В уездном городе С. жизнь текла столь медленно, что иные события, в ином месте показавшиеся бы вздором, здесь приобретали значение почти государственное. Такова уж была судьба у всего, что касалось дома художника Нестерова, человека угрюмого, с лицом, напоминавшим не то недоученого философа, не то кота, который только что съел канарейку и размышляет о тщете бытия.
Жил он одиноко, писал бесконечные этюды с чахлыми березами, которые, по его же словам, были "воплощением русской скорби", а в свободное время занимался странным, даже абсурдным промыслом: поил сторожа Петухова брагой.
Петухов, существо до того облезлое и потерянное, что даже воробьи на базарной площади смотрели на него с презрением, исполнял должность сторожа при старом складе, где не хранилось ровным счетом ничего, кроме мышиного помета и прошлогодних слухов. Единственной его отрадой была эта самая брага, которую в определенные дни, с торжественностью жреца, вручал ему Нестеров в обычном гончарном горшке.
Здесь-то и возникал главный узел сего нелепого действа. Горшки эти, столь жизненно необходимые для утоления скорби Петухова, поставлял гончар Поликарп, человек редкой простоты и, как поговаривали, столь же редкой глухоты к прекрасному. За каждый горшок Нестеров расплачивался с ним не деньгами - о, нет, деньги были слишком материальны и грубы для сей тонкой цепи мироздания, - а той самой брагой, которую горшок впоследствии должен был в себе содержать.
Возникала дивная, замкнутая в себе вселенная абсурда: гончар Поликарп получал брагу за то, что производил сосуд, единственным назначением которого была доставка этой же браги сторожу Петухову. Иными словами, Поликарп пил награду за свой труд из будущей же своей продукции. Это была какая-то питьевая ипотека, пьяная философия круговорота сущего в отдельно взятом уездном городе.
- Поликарп! - говорил Нестеров, встречая гончара на пороге. - Горшок твой - суть не сосуд, но врата в царство забвения для нашего Петухова. Испей же за труды свои.
И Поликарп, молчаливый, как глина, испытывал. Он выпивал свой гонорар, отдавал горшок и удалялся, пошатываясь от браги и смутного ощущения, что он - важнейшее звено в некоем высоком, ему не понятном деле.
Но кульминация наступала позже, когда горшок, наполненный брагой, вручался своему конечному потребителю. Петухов выпивал содержимое залпом, с каким-то отчаянным, звериным хрипом. На его лице проступала сложная гамма чувств: блаженство, отчаяние, просветление и приступ исторической ностальгии. Затем, с силой, неожиданной для столь тщедушного существа, он бил пустым горшком о свою голову.

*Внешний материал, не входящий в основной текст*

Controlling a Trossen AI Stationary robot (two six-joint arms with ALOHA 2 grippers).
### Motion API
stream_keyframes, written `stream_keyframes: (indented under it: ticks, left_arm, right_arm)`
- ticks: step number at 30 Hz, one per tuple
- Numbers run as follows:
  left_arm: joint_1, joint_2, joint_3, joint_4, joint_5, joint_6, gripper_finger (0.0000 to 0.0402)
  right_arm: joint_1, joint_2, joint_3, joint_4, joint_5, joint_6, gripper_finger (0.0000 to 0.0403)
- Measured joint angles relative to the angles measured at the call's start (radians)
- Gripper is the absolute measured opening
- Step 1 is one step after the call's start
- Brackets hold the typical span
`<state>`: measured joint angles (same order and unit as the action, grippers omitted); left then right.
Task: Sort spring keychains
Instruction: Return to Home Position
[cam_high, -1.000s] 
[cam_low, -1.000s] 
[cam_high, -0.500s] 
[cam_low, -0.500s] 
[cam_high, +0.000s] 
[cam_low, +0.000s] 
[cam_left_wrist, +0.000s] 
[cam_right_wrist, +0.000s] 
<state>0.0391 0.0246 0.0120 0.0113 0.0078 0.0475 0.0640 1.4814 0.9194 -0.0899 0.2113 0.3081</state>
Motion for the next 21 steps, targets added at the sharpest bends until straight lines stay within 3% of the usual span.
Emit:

Глиняный черепок с сухим треском разлетался на осколки. Петухов, со стекающей по лицу брагой, смешанной с кровью от царапин, закатывал глаза к небу и, потрясая кулаком, издавал душераздирающий крик, в котором слышались отзвуки иной, героической эпохи:
-Спарта-а-а!
Крик этот, одинокий и нелепый, терялся в гулкой тишине мастерской.
Сам же Нестеров наблюдал за этим финальным актом у мольберта, с мрачным удовлетворением. Сидя перед новой картиной "Святая Русь у разбитого корыта", он размышлял о символичности сего ритуала. "Вот она, жизнь русская, - думал он, с наслаждением вороша в душе осадок сарказма. - Рождается горшок, чтобы его напоили брагой. Чтоб его выпили. И чтобы он разбился о голову, вскрикнувшую о Спарте. Глубоко. Это уже не быт, это бытие".
Что же до гончара Поликарпа, то, услышав из своей мастерской знакомый клич, он лишь добродушно ухмылялся. Ему льстило, что его продукция участвует в столь патетическом, хоть и не вполне понятном, действе.
Так и текли дни в городе С. Художник творил, гончар лепил, сторож сторожил и впадал в классическую древность. И все это вертелось вокруг браги, налитой в горшок, который был одновременно и товаром, и оплатой, и целью, и средством, и орудием маскарадного героизма. И была в этом своя убогая, гротескная гармония. Порою казалось, что если Петухов однажды не крикнет "Спарта!", то весь город, эта хрупкая конструкция из скуки и абсурда, рухнет, как подгнившая рама от нестеровской картины.